■ **REQUIRED ACTION**
Repeat the material exactly from its first line to the line that includes "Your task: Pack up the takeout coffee". Skip pictures.

■ **PROVIDED MATERIAL**
+ + + +

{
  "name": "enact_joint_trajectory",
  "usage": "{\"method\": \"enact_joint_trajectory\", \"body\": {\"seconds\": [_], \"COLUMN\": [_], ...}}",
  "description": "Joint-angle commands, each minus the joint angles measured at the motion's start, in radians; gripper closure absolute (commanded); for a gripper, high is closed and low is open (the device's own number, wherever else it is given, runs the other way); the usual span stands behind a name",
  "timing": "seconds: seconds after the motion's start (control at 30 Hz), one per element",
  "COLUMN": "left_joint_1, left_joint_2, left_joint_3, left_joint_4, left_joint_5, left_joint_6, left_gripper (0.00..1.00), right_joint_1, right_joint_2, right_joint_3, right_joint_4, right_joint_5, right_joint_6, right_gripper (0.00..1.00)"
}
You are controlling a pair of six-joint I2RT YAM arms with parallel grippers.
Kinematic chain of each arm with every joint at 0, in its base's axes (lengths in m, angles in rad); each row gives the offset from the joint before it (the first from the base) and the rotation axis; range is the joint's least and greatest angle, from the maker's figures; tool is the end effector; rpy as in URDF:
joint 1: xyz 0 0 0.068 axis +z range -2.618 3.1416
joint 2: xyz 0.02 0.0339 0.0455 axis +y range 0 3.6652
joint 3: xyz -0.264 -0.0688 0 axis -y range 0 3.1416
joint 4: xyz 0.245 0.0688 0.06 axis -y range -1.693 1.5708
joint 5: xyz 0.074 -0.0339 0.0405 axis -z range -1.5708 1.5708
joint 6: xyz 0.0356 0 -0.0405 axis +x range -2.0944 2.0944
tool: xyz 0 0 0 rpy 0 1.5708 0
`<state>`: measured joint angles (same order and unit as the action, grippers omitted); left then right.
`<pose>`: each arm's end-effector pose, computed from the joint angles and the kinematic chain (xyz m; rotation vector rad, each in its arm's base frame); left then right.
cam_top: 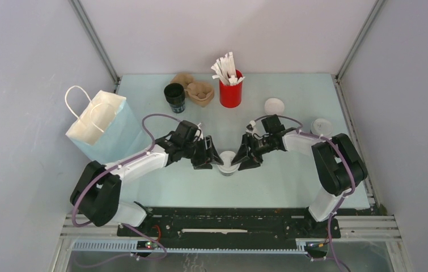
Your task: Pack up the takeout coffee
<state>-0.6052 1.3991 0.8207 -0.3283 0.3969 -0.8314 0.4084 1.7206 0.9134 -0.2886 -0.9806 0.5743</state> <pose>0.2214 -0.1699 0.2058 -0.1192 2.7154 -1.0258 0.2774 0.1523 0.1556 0.1211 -2.6578 -1.5432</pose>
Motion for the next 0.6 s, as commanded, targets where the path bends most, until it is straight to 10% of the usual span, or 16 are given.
{"method": "enact_joint_trajectory", "body": {"seconds": [0.0, 0.57], "left_joint_1": [0.003, 0.003], "left_joint_2": [0.016, 0.078], "left_joint_3": [-0.084, -0.131], "left_joint_4": [0.046, 0.054], "left_joint_5": [-0.046, -0.102], "left_joint_6": [0.017, 0.052], "left_gripper": [0.39, 0.41], "right_joint_1": [0.003, 0.009], "right_joint_2": [0.041, -0.004], "right_joint_3": [-0.065, -0.118], "right_joint_4": [0.099, 0.212], "right_joint_5": [0.034, 0.009], "right_joint_6": [0.014, 0.072], "right_gripper": [0.4, 0.2]}}
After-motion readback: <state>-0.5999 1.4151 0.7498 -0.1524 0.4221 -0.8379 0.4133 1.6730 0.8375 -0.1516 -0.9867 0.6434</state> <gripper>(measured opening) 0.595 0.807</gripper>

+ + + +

■ **SOLUTION BELOW**
{
  "name": "enact_joint_trajectory",
  "usage": "{\"method\": \"enact_joint_trajectory\", \"body\": {\"seconds\": [_], \"COLUMN\": [_], ...}}",
  "description": "Joint-angle commands, each minus the joint angles measured at the motion's start, in radians; gripper closure absolute (commanded); for a gripper, high is closed and low is open (the device's own number, wherever else it is given, runs the other way); the usual span stands behind a name",
  "timing": "seconds: seconds after the motion's start (control at 30 Hz), one per element",
  "COLUMN": "left_joint_1, left_joint_2, left_joint_3, left_joint_4, left_joint_5, left_joint_6, left_gripper (0.00..1.00), right_joint_1, right_joint_2, right_joint_3, right_joint_4, right_joint_5, right_joint_6, right_gripper (0.00..1.00)"
}
You are controlling a pair of six-joint I2RT YAM arms with parallel grippers.
Kinematic chain of each arm with every joint at 0, in its base's axes (lengths in m, angles in rad); each row gives the offset from the joint before it (the first from the base) and the rotation axis; range is the joint's least and greatest angle, from the maker's figures; tool is the end effector; rpy as in URDF:
joint 1: xyz 0 0 0.068 axis +z range -2.618 3.1416
joint 2: xyz 0.02 0.0339 0.0455 axis +y range 0 3.6652
joint 3: xyz -0.264 -0.0688 0 axis -y range 0 3.1416
joint 4: xyz 0.245 0.0688 0.06 axis -y range -1.693 1.5708
joint 5: xyz 0.074 -0.0339 0.0405 axis -z range -1.5708 1.5708
joint 6: xyz 0.0356 0 -0.0405 axis +x range -2.0944 2.0944
tool: xyz 0 0 0 rpy 0 1.5708 0
`<state>`: measured joint angles (same order and unit as the action, grippers omitted); left then right.
`<pose>`: each arm's end-effector pose, computed from the joint angles and the kinematic chain (xyz m; rotation vector rad, each in its arm's base frame); left then right.
cam_top: 
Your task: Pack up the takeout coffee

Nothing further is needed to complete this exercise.